## Task:
Exactly the lines from the one containing "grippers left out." through the end of the listing below are required, restated word for word and without pictures.

## Data:

= Beginning of Section =

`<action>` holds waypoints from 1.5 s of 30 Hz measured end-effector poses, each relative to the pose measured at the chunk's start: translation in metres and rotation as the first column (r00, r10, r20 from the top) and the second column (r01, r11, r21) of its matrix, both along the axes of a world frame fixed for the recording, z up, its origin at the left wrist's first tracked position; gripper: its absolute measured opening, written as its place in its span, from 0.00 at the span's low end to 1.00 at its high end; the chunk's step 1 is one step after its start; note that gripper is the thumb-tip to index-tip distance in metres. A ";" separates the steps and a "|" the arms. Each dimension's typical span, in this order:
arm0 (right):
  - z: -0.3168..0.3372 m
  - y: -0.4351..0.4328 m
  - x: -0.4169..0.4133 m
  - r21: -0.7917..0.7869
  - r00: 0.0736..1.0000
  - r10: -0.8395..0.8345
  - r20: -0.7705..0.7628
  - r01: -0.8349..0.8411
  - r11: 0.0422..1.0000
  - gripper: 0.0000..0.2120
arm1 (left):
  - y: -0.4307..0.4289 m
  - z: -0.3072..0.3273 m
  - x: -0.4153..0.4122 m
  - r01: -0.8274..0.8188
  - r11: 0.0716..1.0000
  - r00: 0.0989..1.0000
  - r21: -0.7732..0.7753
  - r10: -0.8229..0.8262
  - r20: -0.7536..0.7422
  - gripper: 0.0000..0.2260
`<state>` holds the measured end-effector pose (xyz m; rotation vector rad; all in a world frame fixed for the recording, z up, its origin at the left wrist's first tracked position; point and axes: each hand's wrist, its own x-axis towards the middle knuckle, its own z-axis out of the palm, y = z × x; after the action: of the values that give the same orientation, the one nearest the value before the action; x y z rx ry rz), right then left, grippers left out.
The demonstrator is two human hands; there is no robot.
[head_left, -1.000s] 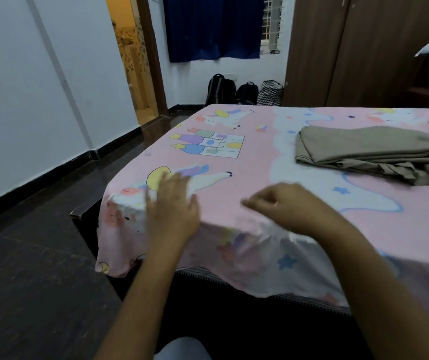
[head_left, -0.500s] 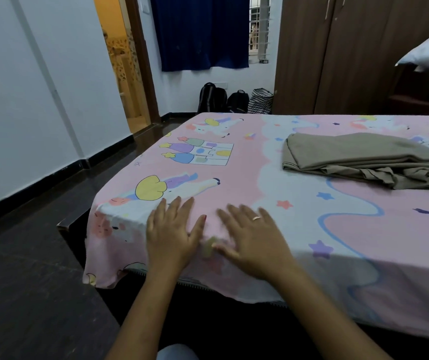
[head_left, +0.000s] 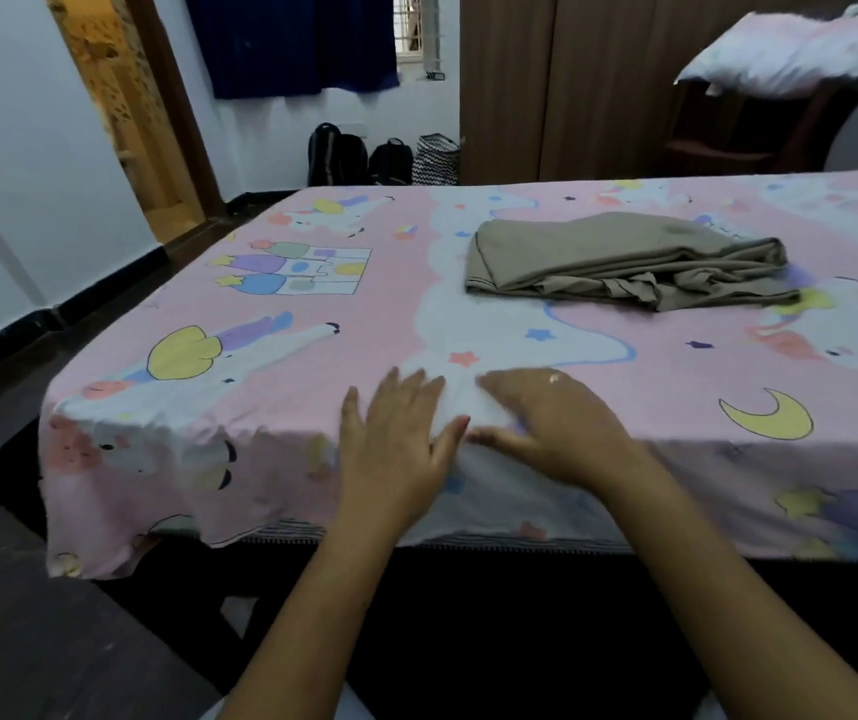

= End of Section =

## Answer space:
`<state>` holds the measured end-effector pose (xyz m; rotation vector rad; all in a world frame fixed for the recording, z up, its origin at the left wrist's first tracked position; point and axes: each hand's wrist, its own x-axis towards the middle knuckle, its own z-axis out of the palm, y = z × x; after the action: of the values that give the same orientation, the one nearest the value before the action; x y z rx ry rz), right then left, grippers left out.
The demonstrator is two human hands; there is no robot.
[head_left, -1.000s] 
[head_left, -0.500s] 
[head_left, +0.000s] 

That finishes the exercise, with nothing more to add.